Assignment: Down to the last character, repeat the data that follows.
____________________
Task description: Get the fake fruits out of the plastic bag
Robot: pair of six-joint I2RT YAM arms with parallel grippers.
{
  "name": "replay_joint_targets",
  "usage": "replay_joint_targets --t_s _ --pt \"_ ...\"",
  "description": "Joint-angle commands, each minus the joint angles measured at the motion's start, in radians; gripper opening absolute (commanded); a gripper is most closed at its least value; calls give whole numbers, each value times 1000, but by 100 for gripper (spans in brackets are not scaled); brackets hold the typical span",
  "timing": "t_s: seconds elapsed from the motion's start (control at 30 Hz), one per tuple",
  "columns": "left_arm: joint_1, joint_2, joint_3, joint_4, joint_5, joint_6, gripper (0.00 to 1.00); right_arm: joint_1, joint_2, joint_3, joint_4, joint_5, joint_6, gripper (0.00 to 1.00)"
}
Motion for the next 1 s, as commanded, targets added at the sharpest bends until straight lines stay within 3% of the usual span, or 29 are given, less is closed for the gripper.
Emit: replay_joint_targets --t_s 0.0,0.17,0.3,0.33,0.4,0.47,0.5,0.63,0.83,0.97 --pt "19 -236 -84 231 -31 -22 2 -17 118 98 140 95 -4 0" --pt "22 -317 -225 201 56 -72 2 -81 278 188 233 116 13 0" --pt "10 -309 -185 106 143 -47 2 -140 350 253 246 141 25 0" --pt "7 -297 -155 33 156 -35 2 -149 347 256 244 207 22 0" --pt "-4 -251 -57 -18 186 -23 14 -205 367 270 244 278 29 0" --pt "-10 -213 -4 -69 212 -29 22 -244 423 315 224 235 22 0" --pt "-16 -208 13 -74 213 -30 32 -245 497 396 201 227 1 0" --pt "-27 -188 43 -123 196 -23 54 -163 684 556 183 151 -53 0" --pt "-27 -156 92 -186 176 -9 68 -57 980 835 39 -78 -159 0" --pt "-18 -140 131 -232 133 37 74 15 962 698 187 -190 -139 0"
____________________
Answer for the task:
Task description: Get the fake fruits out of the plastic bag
Robot: pair of six-joint I2RT YAM arms with parallel grippers.
{
  "name": "replay_joint_targets",
  "usage": "replay_joint_targets --t_s _ --pt \"_ ...\"",
  "description": "Joint-angle commands, each minus the joint angles measured at the motion's start, in radians; gripper opening absolute (commanded); a gripper is most closed at its least value; calls give whole numbers, each value times 1000, but by 100 for gripper (spans in brackets are not scaled); brackets hold the typical span",
  "timing": "t_s: seconds elapsed from the motion's start (control at 30 Hz), one per tuple",
  "columns": "left_arm: joint_1, joint_2, joint_3, joint_4, joint_5, joint_6, gripper (0.00 to 1.00); right_arm: joint_1, joint_2, joint_3, joint_4, joint_5, joint_6, gripper (0.00 to 1.00)"
}
Motion for the next 1 s, as commanded, targets added at the sharpest bends until straight lines stay within 3% of the usual span, or 29 are given, less is closed for the gripper.
Emit: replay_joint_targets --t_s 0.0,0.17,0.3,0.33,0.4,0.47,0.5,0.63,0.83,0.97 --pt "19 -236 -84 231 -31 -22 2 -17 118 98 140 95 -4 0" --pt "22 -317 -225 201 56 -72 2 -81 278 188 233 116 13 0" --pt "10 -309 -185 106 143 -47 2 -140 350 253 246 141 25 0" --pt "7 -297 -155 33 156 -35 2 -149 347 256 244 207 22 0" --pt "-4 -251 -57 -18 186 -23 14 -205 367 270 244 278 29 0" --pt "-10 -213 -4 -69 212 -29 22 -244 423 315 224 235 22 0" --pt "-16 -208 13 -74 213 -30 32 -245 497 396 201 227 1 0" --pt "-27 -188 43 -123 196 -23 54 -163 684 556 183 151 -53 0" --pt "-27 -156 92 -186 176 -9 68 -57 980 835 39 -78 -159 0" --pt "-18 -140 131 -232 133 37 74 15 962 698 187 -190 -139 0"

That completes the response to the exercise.